Born 1962 in Hartford, Conn., Harris attended Walt Whitman High School in Bethesda, Md., before graduating from Yale University summa cum laude in 1985 and Yale Law in 1990.

Over the course of the next decade, Harris clerked for judge Harry T. Edwards of the U.S. Court of Appeals for the D.C. Circuit and later for Justice John Paul Stevens of the United States Supreme Court, after a stint as an associate for a private firm. She served as an attorney-advisor for the U.S. Department of Justice’s Office of Legal Counsel from 1993 to 1996. From 1996 to 1999, she worked at the University of Pennsylvania Law School as an associate professor, where she specialized in constitutional criminal procedure and the law of church and state, receiving the Harvey Levin Memorial Teaching Award.

In 1999, Harris joined O’Melveny & Myers LLP as counsel, specizlizing in Supreme Court litigation and appellate practice. She became a partner of the firm in 2005, before leaving in 2009. In 2007, Harris co-directed Harvard’s Supreme Court and Appellate Practice Clinic and began working as a visiting professor at Georgetown, becoming the executive director of the Law Center’s Supreme Court Institute from 2009 to 2010.

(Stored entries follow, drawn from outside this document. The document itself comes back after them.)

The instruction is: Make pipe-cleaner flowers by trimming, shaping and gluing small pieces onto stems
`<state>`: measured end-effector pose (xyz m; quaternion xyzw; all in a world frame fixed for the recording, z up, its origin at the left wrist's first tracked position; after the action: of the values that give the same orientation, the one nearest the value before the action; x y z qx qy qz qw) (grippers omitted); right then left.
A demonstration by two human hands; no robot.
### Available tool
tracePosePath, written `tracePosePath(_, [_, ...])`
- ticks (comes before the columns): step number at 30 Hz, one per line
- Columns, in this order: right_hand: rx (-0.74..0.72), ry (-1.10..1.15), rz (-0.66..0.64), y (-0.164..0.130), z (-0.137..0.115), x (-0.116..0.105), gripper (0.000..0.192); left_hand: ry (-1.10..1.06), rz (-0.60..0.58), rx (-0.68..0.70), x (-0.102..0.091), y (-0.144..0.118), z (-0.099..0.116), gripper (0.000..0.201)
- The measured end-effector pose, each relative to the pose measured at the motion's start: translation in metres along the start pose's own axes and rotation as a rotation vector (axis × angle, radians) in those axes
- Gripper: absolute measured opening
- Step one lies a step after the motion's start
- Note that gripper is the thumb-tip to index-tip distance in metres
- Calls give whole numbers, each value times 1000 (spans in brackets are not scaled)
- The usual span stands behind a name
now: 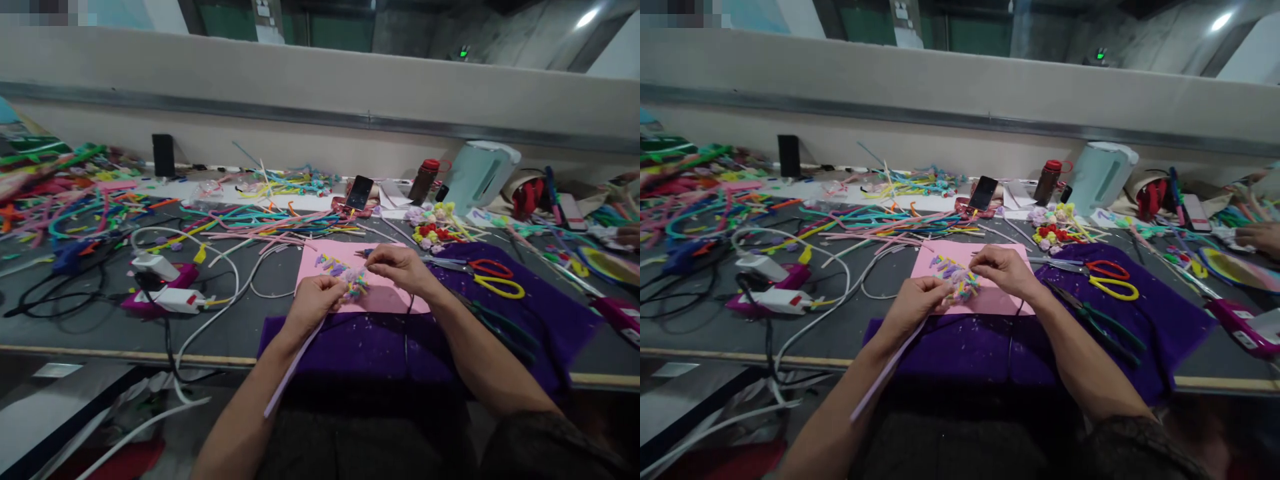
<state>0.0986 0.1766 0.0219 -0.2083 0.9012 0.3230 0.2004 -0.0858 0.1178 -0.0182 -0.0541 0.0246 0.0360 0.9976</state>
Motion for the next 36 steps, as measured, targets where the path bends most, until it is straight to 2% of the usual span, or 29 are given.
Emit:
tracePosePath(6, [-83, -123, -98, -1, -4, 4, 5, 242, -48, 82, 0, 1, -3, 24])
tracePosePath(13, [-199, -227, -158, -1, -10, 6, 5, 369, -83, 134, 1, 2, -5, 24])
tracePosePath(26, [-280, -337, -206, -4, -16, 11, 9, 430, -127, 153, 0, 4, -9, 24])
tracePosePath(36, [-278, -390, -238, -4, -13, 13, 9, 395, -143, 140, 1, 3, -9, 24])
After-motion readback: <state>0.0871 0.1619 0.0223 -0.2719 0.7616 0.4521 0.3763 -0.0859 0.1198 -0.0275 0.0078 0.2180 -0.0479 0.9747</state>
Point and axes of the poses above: each hand's wrist, its own y-axis towards the middle knuckle, its own x-axis out of the palm, z = x × y, the point moved 2 cm from there along y, towards the middle knuckle, and after that the axes turned 5 degrees about z, right-handed, at the moved point
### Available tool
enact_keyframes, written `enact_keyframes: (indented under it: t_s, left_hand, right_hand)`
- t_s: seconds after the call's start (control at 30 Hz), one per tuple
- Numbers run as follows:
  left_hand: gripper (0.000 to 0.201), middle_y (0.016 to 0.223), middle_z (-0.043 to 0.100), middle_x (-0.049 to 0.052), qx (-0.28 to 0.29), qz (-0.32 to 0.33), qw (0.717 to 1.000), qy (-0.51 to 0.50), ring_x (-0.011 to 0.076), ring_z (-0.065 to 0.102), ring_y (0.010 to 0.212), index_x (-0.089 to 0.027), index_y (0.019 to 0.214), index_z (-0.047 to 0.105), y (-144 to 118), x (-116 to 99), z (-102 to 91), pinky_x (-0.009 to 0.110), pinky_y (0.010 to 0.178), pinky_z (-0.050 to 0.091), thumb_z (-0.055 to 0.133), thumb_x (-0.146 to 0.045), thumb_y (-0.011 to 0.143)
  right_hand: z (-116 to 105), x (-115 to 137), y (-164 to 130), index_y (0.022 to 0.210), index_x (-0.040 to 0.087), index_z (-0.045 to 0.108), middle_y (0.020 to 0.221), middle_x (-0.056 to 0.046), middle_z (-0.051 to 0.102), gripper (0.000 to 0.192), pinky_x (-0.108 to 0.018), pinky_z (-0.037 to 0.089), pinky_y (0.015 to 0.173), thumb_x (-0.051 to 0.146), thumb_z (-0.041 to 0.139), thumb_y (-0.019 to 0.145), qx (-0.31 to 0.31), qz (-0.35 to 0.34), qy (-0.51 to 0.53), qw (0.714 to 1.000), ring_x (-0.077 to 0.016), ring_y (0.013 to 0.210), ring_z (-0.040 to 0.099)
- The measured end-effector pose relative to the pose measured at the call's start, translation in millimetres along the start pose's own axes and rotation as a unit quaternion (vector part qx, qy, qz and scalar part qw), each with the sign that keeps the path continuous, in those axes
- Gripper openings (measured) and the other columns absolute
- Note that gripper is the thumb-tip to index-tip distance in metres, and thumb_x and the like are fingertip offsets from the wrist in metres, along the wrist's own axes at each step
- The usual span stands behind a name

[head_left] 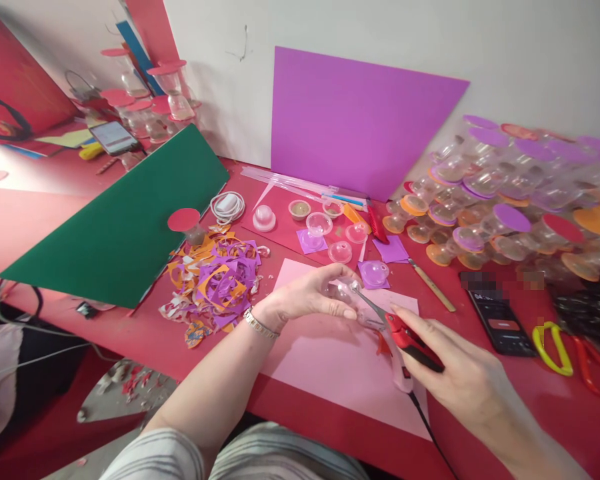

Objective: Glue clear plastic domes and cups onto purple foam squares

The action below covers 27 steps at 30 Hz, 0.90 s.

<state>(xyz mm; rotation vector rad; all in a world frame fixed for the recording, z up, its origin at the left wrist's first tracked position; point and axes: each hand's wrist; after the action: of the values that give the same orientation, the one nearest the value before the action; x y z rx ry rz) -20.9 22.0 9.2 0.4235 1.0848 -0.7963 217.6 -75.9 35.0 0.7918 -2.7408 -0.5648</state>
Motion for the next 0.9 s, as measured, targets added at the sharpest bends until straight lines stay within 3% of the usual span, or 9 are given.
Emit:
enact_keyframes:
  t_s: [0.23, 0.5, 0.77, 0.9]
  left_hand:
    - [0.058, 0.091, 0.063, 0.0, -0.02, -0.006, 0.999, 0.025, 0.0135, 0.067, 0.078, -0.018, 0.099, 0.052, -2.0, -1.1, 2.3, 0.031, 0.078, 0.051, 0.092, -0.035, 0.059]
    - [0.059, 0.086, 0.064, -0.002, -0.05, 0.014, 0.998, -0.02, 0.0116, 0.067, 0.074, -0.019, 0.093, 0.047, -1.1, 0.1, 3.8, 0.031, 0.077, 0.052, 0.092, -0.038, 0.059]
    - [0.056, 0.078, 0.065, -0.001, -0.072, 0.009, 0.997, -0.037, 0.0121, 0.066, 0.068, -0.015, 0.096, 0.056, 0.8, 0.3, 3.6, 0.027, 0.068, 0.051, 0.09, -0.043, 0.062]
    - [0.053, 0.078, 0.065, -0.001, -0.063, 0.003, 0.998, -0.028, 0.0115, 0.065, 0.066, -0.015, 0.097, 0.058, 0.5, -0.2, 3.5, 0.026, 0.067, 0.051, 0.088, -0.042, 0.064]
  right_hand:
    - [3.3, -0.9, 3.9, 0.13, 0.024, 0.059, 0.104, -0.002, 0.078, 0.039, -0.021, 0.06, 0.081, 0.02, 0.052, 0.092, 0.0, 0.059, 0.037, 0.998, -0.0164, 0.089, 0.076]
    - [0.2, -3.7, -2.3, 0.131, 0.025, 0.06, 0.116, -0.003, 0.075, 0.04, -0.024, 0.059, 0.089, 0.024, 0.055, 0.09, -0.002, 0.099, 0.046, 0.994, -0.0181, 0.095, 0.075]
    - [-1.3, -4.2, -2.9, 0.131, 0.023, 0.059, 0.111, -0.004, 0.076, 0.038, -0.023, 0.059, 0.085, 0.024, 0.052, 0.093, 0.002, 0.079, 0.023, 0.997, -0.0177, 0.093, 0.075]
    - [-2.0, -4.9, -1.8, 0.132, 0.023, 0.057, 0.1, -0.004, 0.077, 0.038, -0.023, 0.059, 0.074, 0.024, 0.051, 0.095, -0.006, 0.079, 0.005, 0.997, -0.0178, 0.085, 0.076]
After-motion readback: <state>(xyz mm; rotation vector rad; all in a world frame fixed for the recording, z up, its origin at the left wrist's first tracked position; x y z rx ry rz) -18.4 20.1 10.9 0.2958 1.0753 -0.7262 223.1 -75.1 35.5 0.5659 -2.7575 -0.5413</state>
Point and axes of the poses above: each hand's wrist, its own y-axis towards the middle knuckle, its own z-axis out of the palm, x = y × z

After a two-year spell as principal deputy to the assistant attorney general for the Justice Department’s Office of Legal Policy, she returned to Georgetown Law. Her faculty profile lists “Constitutional Law I: The Federal System” as a taught course. Harris declined to comment in May, and could not be reached for contact this week.

Located in Richmond, Va., the U.S. Court of Appeals for the Fourth Circuit’s jurisdiction encompasses nine federal district courts in Maryland, Virginia, West Virginia, North Carolina, and South Carolina, in addition to hearing appeals from federal administrative agencies.

Since 2010, seven Georgetown alumni have been nominated to U.S. District Court positions, including the youngest-serving district judge, George Hazel (LAW ’99). Additionally, Nina Pillard, then a tenured Georgetown law professor, was confirmed to the D.C. Circuit Court of Appeals in December 2013.